WHAT THE TASK ASKS | Could you copy out all the lines in the material below where the word "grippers" occurs?

DATA SHOWN |
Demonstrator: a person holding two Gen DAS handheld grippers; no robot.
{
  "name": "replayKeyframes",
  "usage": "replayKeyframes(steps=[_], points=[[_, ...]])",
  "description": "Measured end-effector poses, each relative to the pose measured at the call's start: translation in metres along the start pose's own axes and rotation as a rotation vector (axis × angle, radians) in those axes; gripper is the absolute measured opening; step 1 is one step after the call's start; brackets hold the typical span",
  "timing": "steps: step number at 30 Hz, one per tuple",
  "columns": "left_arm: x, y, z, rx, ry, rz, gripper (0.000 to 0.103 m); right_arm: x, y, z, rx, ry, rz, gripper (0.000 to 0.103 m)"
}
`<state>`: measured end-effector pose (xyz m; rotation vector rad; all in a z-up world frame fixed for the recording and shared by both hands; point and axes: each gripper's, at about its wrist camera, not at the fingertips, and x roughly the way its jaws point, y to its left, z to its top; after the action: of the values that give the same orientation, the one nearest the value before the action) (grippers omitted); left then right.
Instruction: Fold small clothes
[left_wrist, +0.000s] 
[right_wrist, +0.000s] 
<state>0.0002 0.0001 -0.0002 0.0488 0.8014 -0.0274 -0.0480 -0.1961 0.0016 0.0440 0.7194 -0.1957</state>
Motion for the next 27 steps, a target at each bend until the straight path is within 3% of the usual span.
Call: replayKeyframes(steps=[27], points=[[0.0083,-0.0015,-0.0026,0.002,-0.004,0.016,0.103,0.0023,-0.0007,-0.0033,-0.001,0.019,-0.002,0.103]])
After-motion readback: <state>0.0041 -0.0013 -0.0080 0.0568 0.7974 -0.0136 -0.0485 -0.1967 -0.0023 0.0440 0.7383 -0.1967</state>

ANSWER TO THE PROBLEM |
Demonstrator: a person holding two Gen DAS handheld grippers; no robot.
`<state>`: measured end-effector pose (xyz m; rotation vector rad; all in a z-up world frame fixed for the recording and shared by both hands; point and axes: each gripper's, at about its wrist camera, not at the fingertips, and x roughly the way its jaws point, y to its left, z to its top; after the action: of the values that give the same orientation, the one nearest the value before the action) (grippers omitted); left then right.

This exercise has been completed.